# [WORK REQUIRED]
Write out only the lines from the start of the entries up to and including the line with "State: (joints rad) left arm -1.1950"; please skip the pictures.

# [RECORDS SHOWN]

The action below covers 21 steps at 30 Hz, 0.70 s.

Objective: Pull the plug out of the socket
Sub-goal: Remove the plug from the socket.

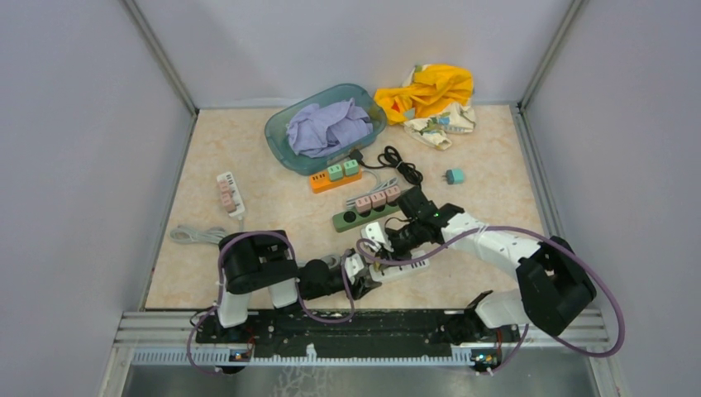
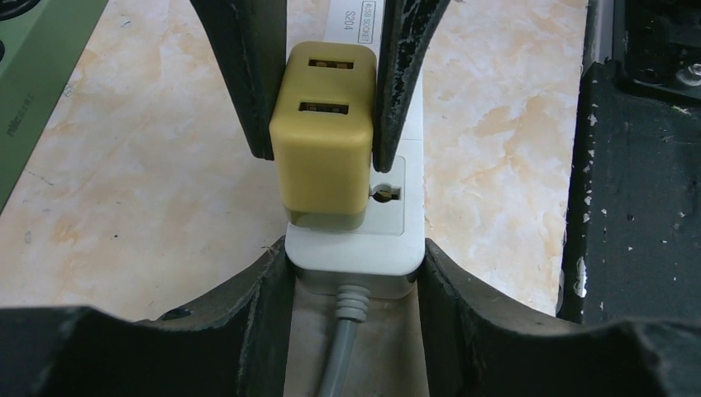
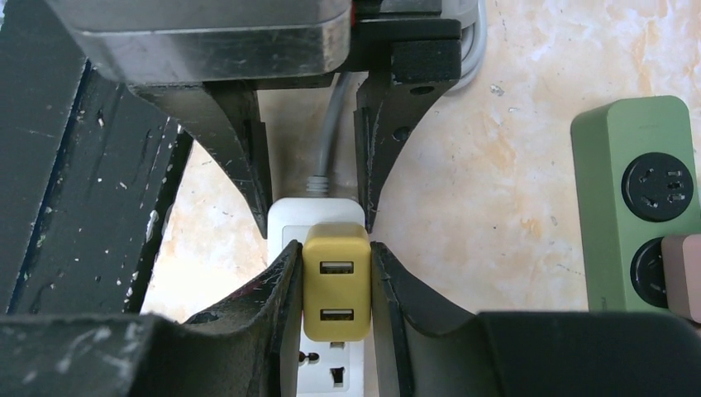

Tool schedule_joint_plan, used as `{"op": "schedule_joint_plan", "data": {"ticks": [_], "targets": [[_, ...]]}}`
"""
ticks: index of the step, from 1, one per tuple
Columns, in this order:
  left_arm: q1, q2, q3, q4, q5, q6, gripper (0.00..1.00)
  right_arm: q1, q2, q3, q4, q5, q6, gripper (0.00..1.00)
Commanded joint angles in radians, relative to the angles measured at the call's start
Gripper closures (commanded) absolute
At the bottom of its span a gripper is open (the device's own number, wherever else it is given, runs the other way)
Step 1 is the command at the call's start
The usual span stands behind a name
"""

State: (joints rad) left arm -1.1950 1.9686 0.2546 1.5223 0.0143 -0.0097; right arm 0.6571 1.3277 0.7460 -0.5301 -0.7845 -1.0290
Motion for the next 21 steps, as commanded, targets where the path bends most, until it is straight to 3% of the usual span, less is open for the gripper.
{"op": "schedule_joint_plan", "data": {"ticks": [1, 13, 21], "targets": [[0.01, 0.015, -0.029, 0.178, 0.007, -0.04, 1.0, -0.019, -0.041, 0.015, -0.04, -0.097, -0.06, 1.0], [0.01, 0.021, -0.009, 0.152, 0.024, -0.043, 1.0, 0.042, -0.051, -0.02, 0.173, -0.024, 0.132, 1.0], [0.012, 0.015, -0.012, 0.144, 0.024, -0.042, 1.0, 0.013, -0.061, -0.003, 0.141, 0.004, 0.118, 1.0]]}}
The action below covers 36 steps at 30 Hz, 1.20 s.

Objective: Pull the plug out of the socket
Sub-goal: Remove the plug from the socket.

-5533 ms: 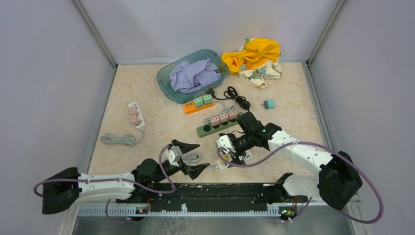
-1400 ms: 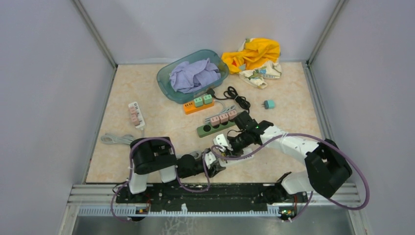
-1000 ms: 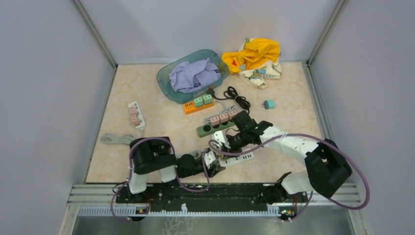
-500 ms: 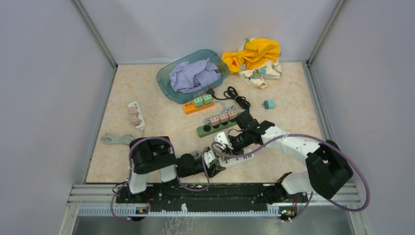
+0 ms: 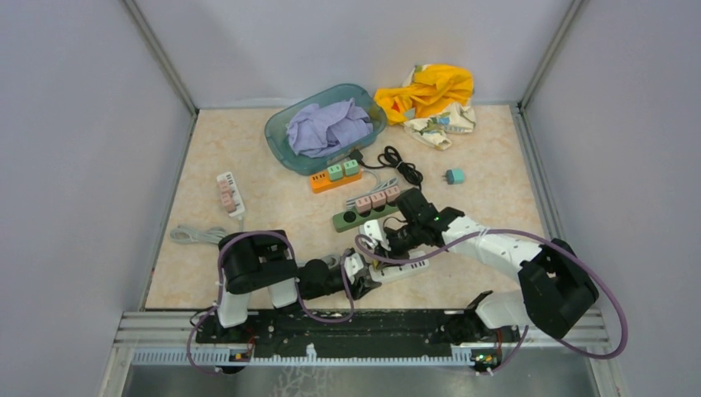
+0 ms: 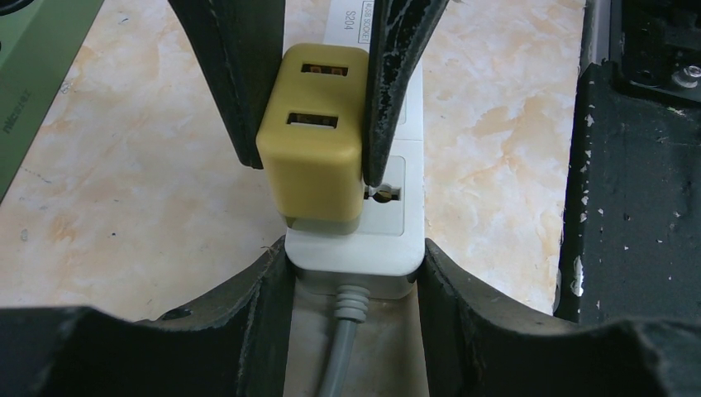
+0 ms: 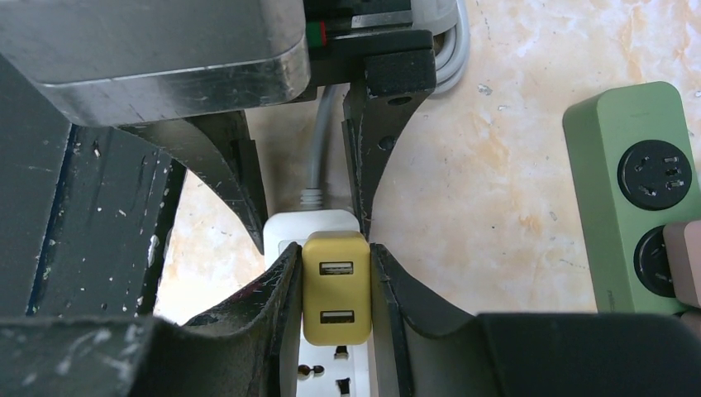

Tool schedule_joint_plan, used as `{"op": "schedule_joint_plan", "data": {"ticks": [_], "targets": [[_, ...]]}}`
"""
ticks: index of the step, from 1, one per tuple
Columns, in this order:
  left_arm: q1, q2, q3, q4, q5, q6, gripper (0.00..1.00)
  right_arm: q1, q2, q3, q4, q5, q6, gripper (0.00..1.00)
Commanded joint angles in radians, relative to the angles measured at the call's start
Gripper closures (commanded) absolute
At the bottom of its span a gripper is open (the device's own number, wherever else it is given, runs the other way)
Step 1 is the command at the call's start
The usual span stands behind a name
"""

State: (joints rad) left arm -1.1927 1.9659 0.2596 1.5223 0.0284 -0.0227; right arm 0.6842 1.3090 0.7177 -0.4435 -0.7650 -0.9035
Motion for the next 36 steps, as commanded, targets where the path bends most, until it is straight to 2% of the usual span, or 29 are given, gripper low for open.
{"op": "schedule_joint_plan", "data": {"ticks": [1, 8, 11, 15, 19, 27, 36], "targets": [[0.011, 0.017, -0.018, 0.143, 0.01, -0.031, 1.0, -0.025, -0.046, 0.031, 0.034, -0.026, -0.027, 1.0], [0.016, 0.016, -0.024, 0.142, 0.016, -0.037, 1.0, -0.055, -0.051, 0.047, -0.142, -0.136, -0.201, 1.0], [0.019, 0.016, -0.02, 0.142, 0.019, -0.039, 1.0, -0.045, -0.04, 0.036, -0.132, -0.185, -0.2, 1.0], [0.018, 0.017, -0.019, 0.139, 0.02, -0.041, 1.0, -0.004, -0.027, 0.035, -0.063, -0.152, -0.118, 1.0], [0.018, 0.017, -0.019, 0.139, 0.024, -0.043, 1.0, -0.006, -0.011, 0.08, -0.111, -0.139, -0.114, 1.0], [0.022, 0.019, -0.017, 0.139, 0.029, -0.045, 1.0, -0.117, -0.067, 0.126, -0.273, -0.231, -0.247, 1.0], [0.023, 0.005, -0.022, 0.131, 0.031, -0.048, 1.0, -0.173, -0.079, 0.145, -0.306, -0.268, -0.257, 1.0]]}}
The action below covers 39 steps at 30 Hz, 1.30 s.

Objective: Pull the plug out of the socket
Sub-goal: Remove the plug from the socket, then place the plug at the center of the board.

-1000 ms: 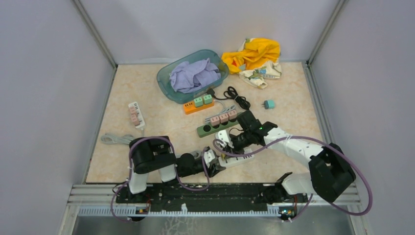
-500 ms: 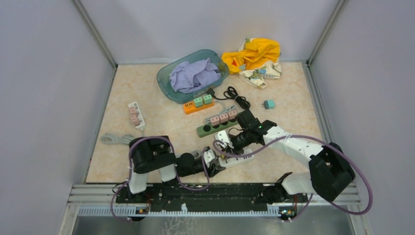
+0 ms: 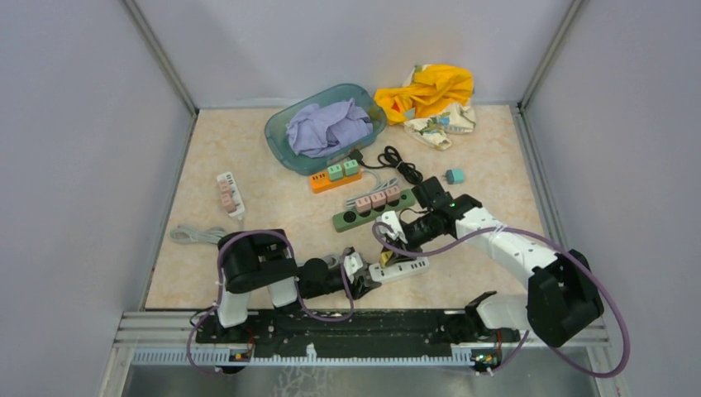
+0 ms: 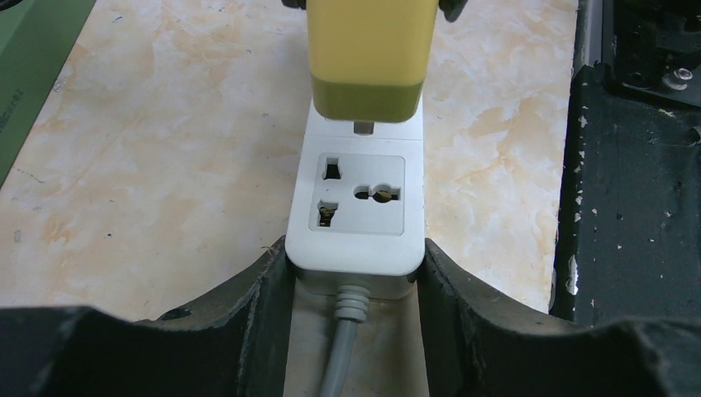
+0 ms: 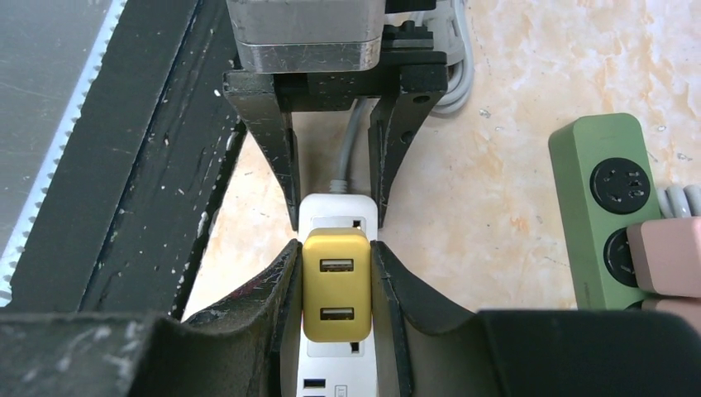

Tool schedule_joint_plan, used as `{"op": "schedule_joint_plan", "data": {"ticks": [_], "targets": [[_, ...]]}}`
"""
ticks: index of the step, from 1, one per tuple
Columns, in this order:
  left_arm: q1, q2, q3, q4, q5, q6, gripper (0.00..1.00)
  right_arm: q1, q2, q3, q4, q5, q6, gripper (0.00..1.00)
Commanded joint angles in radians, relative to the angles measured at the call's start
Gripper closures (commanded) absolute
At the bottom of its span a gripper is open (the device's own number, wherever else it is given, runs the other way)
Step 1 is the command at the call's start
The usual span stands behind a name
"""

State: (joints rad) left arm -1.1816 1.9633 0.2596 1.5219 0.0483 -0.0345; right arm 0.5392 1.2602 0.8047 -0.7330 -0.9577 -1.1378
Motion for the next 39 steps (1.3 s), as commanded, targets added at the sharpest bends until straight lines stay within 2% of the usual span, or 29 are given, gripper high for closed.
{"op": "schedule_joint_plan", "data": {"ticks": [1, 3, 7, 8, 9, 12, 15, 18, 24, 28, 32, 39], "targets": [[0.011, 0.004, -0.022, 0.127, 0.009, -0.038, 1.0, -0.043, -0.032, 0.059, -0.008, -0.077, -0.009, 1.0], [0.011, -0.005, -0.02, 0.115, 0.003, -0.043, 0.97, -0.068, -0.042, 0.059, 0.009, -0.078, 0.012, 1.0], [0.012, -0.029, -0.02, 0.088, -0.007, -0.05, 0.79, -0.133, -0.065, 0.051, 0.052, -0.082, 0.063, 1.0], [0.012, -0.038, -0.019, 0.082, -0.007, -0.051, 0.74, -0.151, -0.07, 0.05, 0.059, -0.086, 0.072, 1.0], [0.012, -0.057, -0.016, 0.062, -0.006, -0.05, 0.63, -0.192, -0.078, 0.051, 0.096, -0.077, 0.135, 1.0], [0.011, -0.084, -0.01, 0.03, -0.002, -0.051, 0.45, -0.245, -0.087, 0.051, 0.142, -0.062, 0.191, 1.0], [0.012, -0.113, -0.004, -0.006, 0.001, -0.048, 0.28, -0.296, -0.095, 0.036, 0.224, -0.037, 0.288, 1.0], [0.012, -0.147, 0.001, -0.037, 0.0, -0.045, 0.17, -0.344, -0.099, 0.022, 0.317, 0.002, 0.41, 1.0], [0.011, -0.218, -0.001, -0.111, -0.001, -0.037, 0.07, -0.434, -0.105, -0.02, 0.546, 0.115, 0.683, 1.0], [0.012, -0.301, -0.005, -0.192, 0.007, -0.039, 0.04, -0.485, -0.104, -0.043, 0.698, 0.307, 0.923, 1.0], [0.012, -0.406, -0.003, -0.295, 0.005, -0.039, 0.03, -0.534, -0.105, -0.067, 0.78, 0.442, 1.074, 1.0], [0.013, -0.553, -0.003, -0.452, -0.021, -0.034, 0.0, -0.646, -0.065, -0.112, 0.873, 0.516, 1.285, 1.0]]}}
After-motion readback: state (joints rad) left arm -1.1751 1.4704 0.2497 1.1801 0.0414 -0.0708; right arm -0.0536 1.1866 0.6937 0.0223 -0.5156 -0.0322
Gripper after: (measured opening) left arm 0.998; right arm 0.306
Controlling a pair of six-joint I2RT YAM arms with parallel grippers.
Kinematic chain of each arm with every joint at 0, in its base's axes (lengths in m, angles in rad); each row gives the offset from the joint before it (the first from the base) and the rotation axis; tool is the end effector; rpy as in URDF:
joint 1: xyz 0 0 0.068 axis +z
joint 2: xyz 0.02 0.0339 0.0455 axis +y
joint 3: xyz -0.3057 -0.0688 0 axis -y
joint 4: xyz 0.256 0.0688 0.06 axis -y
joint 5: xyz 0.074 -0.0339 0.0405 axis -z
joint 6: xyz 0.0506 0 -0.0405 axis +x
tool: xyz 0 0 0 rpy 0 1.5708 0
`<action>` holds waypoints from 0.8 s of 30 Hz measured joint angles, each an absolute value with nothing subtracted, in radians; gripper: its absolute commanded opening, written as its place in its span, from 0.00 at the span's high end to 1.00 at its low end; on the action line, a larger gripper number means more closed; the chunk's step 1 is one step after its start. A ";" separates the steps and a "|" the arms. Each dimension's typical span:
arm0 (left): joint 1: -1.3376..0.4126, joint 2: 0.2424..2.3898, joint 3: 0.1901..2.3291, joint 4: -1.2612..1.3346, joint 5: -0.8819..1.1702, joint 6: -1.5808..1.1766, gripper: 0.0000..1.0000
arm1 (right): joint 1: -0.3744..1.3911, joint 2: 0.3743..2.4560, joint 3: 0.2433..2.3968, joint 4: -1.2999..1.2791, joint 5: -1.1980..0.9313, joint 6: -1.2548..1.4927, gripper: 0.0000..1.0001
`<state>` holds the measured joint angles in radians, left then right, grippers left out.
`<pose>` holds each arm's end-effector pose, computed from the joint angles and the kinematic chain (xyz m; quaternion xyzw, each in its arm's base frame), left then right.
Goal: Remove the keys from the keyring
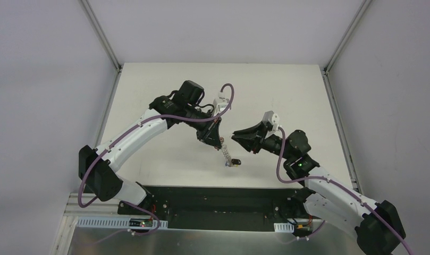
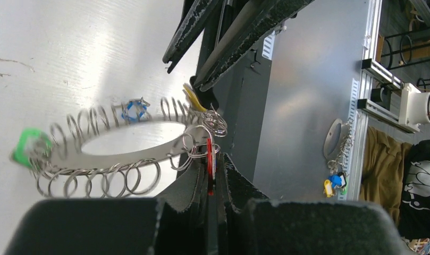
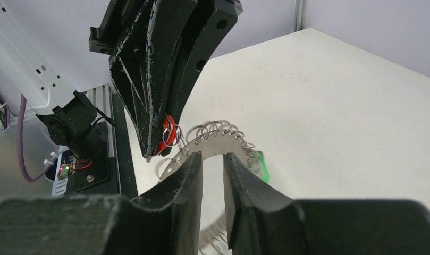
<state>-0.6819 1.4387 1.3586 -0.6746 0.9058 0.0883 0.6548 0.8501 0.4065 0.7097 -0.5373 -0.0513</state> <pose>0.2205 -0.2303 0.3838 0.4710 0.6997 -0.4884 0.2237 0.1338 0.1354 0.3184 -0.4003 0.4763 0.3815 0.6837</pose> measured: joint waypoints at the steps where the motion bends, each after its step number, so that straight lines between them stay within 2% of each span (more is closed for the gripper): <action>1: -0.682 1.439 1.358 -0.683 0.907 0.089 1.00 | 0.653 0.847 0.406 0.702 -0.538 -0.060 0.70; 14: -0.682 1.437 1.358 -0.696 0.926 0.091 1.00 | 0.653 0.844 0.444 0.534 -0.656 -0.191 0.70; 24: -0.682 1.437 1.358 -0.696 0.942 0.091 1.00 | 0.668 0.859 0.492 0.505 -0.722 -0.226 0.70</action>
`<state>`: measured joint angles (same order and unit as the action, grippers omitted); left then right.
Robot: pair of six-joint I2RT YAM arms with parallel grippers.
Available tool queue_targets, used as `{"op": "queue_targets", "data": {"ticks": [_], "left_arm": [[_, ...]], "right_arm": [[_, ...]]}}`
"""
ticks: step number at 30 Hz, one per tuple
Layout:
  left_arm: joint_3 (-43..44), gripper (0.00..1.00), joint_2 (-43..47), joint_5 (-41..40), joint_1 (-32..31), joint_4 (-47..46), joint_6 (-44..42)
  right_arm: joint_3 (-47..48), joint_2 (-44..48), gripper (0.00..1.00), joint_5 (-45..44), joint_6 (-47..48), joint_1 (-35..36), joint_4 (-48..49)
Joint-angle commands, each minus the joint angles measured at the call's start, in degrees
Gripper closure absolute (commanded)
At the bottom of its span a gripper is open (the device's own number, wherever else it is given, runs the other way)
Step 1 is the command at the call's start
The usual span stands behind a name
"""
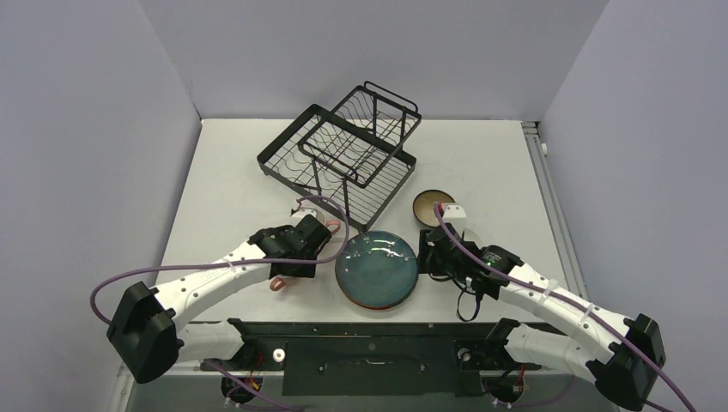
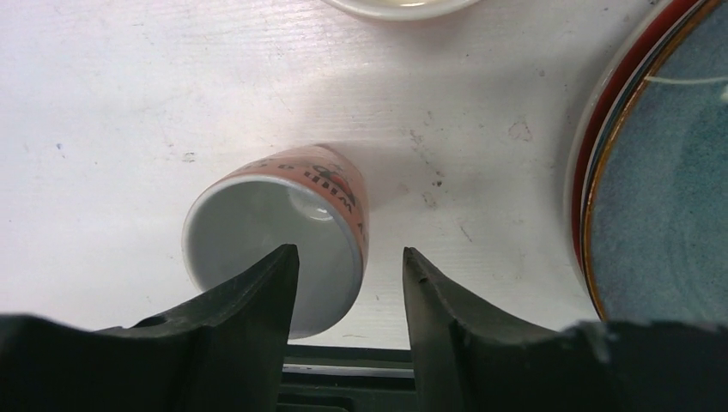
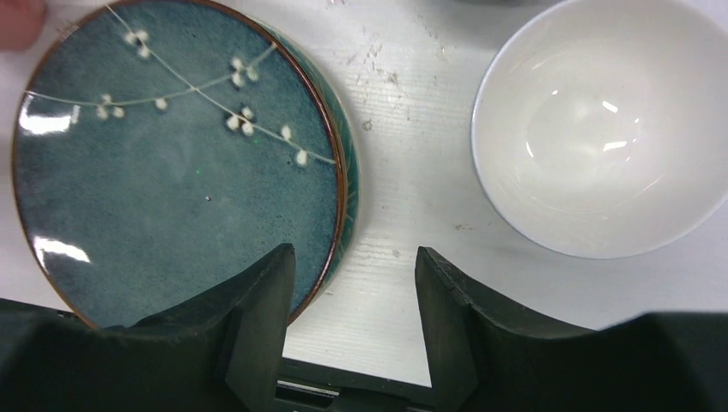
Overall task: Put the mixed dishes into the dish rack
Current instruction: Move the cup to the center of the board.
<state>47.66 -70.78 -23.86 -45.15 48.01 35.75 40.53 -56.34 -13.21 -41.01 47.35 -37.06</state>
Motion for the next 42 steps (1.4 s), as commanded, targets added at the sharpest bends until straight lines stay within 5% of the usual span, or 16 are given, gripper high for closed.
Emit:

# [RESPONSE TO THE TASK]
The action below covers 21 steps at 30 Hz, 0.70 s.

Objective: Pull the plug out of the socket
Sub-goal: Remove the plug from the socket.


Tool schedule_joint_plan, used as `{"op": "schedule_joint_plan", "data": {"ticks": [_], "targets": [[_, ...]]}}`
"""
ticks: index of the step, from 1, one per tuple
Columns, in this order:
  left_arm: q1, q2, q3, q4, q5, q6, gripper (0.00..1.00)
  right_arm: q1, q2, q3, q4, q5, q6, gripper (0.00..1.00)
Commanded joint angles in radians, relative to the angles measured at the call's start
Gripper closures (commanded) absolute
At the bottom of its span a gripper is open (the device's own number, wherever else it is given, runs the other way)
Step 1 is the command at the call's start
The usual span stands behind a name
"""

State: (joints rad) left arm -1.1950 1.9686 0.2546 1.5223 0.0143 -0.0097; right arm 0.6571 1.3277 0.7460 -0.5301 -0.7845 -1.0290

As written, the answer is complete.